Church of St. Maurice at the Major Monastery
Authentic jewel of the Milanese Renaissance
What it is and where it is
The church of San Maurizio al Monastero Maggiore might go completely unnoticed at 15 Corso Magenta. On the outside, the façade is very sober, careful not to attract attention, which passers-by often keep focused on their thoughts. If only their eyes were distracted by that clear, vertical volume, they would be able to reach the four steps of access and enter a world unknown even to many of them, Milanese Doc.
Why it is special
And it is just past the threshold that one finds the real gem to visit. What from the outside looks like a one-room church reveals itself instead for what it is: a more complex environment, divided into two rooms: one for the faithful and one for the nuns of the adjoining convent, now lost. The whole is so rich in works of art that it constitutes a collection <of the best of 16th-century Lombardy.
Not to be missed
It was frescoed by the best Renaissance artists working in Milan between about 1510 and 1575, and many of them show in some quotes that they were fascinated by the painting of Leonardo da Vinci. In particular, the frescoes by Bernardino Luini and Sons are the greatest evidence of this artist's art in Milan, as traces of many of his works have been lost in the Lombard capital. Next is the early 16th-century wooden choir attributed to Giovan Giacomo Antegnati in the center of the nuns' hall, still in use today for classical music concerts.
A bit of history
This building was part of a complex that for many centuries was the most important Benedictine women's monastery in Milan, until its suppression in the Napoleonic era.
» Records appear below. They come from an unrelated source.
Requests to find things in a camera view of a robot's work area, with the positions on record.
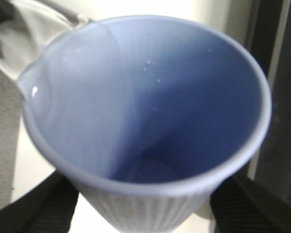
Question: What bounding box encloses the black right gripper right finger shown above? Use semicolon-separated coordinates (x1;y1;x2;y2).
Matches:
210;174;291;233

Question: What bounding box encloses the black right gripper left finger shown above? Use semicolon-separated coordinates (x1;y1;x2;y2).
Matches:
0;172;79;233

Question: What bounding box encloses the light blue ribbed cup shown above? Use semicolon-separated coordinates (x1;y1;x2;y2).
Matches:
17;16;272;233

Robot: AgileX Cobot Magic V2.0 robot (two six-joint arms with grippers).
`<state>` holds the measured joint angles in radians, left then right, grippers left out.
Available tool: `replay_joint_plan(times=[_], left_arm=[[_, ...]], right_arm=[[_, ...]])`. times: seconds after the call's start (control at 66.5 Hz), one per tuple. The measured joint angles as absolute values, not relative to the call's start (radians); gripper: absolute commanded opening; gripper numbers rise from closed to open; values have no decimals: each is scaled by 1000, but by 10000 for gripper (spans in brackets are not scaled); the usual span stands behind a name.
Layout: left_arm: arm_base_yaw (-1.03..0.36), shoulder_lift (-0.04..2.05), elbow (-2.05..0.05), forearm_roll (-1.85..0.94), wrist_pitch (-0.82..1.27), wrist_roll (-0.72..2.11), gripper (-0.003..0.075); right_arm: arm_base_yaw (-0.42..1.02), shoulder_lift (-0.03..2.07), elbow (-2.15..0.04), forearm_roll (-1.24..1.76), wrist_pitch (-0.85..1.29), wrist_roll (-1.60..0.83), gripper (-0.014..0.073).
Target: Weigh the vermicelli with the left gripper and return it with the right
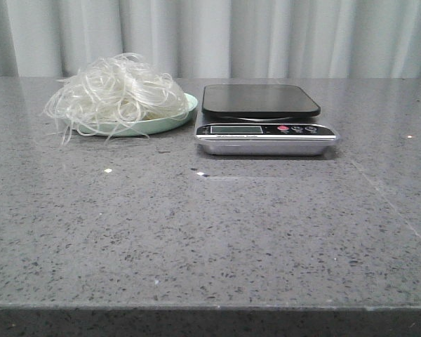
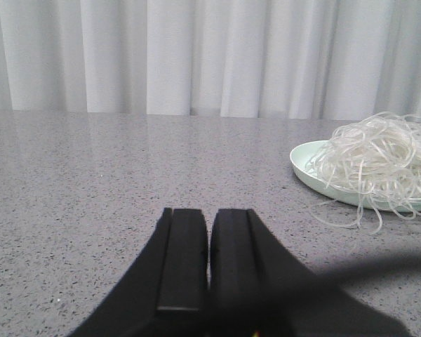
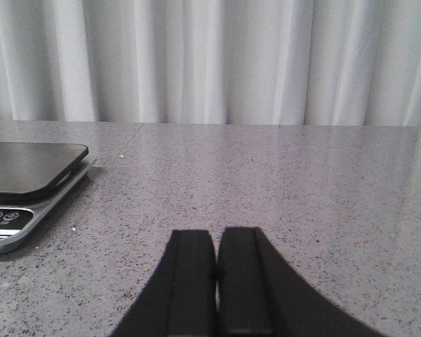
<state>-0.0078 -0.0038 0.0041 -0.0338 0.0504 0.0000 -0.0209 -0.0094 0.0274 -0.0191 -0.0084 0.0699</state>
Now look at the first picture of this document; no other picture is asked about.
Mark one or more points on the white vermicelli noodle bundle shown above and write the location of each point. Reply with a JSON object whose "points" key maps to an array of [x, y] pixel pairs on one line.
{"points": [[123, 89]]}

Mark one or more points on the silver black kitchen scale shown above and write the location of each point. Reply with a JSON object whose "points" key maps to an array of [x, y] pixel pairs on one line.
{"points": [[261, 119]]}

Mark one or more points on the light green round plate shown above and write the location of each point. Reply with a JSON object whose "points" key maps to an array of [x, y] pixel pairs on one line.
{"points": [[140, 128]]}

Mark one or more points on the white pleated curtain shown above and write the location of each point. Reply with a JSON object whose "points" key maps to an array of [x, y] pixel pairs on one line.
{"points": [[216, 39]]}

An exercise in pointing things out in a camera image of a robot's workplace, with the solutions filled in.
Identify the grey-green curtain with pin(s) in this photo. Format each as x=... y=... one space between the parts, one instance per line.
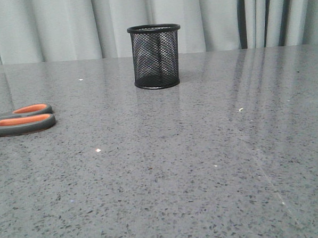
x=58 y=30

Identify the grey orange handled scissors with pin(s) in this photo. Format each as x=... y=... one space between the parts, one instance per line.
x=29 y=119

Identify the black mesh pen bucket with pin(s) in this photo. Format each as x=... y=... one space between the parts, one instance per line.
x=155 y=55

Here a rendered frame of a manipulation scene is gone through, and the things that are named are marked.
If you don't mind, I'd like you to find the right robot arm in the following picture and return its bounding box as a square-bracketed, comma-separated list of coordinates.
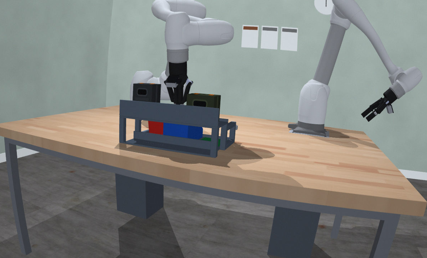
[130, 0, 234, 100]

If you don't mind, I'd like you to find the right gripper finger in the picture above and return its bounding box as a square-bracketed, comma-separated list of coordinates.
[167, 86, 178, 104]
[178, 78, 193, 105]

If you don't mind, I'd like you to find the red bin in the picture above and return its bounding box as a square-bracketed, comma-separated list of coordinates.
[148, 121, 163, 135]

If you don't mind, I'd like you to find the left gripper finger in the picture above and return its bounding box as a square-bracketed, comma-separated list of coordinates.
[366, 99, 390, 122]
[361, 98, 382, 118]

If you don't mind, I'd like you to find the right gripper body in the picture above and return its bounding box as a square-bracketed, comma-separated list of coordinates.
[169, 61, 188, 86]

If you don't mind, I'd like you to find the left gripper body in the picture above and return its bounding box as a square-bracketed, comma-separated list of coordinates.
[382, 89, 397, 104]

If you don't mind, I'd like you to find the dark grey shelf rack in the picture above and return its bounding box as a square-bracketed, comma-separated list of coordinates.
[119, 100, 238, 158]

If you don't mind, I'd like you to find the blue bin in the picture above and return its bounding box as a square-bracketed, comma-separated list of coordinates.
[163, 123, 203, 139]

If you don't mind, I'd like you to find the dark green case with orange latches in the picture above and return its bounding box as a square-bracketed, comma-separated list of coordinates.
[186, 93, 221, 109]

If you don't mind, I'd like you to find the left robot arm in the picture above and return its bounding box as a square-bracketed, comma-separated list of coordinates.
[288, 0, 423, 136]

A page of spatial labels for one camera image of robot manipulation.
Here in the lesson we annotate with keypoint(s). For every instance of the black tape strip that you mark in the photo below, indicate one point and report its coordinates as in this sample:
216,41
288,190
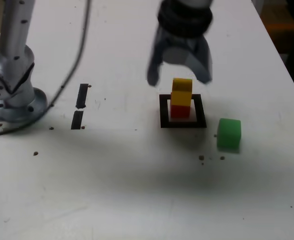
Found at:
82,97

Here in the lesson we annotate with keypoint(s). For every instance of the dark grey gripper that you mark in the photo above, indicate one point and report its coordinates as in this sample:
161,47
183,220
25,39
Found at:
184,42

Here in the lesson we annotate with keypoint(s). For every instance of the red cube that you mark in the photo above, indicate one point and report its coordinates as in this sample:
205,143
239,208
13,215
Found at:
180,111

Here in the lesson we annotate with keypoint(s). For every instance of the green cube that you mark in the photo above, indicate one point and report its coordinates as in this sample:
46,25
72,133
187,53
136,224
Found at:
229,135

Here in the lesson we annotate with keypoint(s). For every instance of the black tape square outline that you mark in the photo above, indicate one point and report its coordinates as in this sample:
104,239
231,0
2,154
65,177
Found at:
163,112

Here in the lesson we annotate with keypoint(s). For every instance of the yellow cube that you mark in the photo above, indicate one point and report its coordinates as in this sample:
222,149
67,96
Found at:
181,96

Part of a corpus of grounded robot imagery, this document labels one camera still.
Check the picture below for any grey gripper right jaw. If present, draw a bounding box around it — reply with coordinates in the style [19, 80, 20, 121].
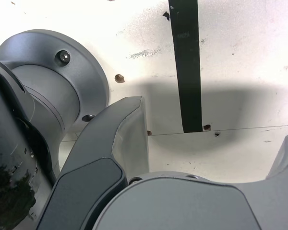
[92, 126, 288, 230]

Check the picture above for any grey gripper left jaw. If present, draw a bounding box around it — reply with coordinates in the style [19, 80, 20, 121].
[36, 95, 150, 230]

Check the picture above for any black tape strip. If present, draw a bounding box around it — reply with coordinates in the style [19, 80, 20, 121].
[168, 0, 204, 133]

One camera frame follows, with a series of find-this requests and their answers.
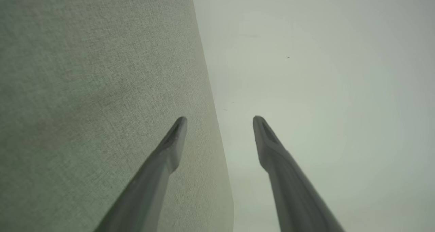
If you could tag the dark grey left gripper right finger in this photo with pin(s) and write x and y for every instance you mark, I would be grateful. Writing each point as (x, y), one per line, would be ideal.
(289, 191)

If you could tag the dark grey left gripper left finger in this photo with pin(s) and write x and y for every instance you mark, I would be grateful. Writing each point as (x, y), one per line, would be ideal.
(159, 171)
The church we see today is the result of a building site that began in 1503 and was completed in the second decade of the 16th century, designed by Gian Giacomo Dolcebuono.
The face of one of the figures portrayed in the frescoes dedicated to St. Catherine has peculiar features. In fact, it seems that the artist gave her the likeness of the black widow of the Milanese Renaissance, the Countess of Challant. Are you curious to find out her story? Try asking someone local, if you are lucky you will discover an affair worthy of the best historical noir books!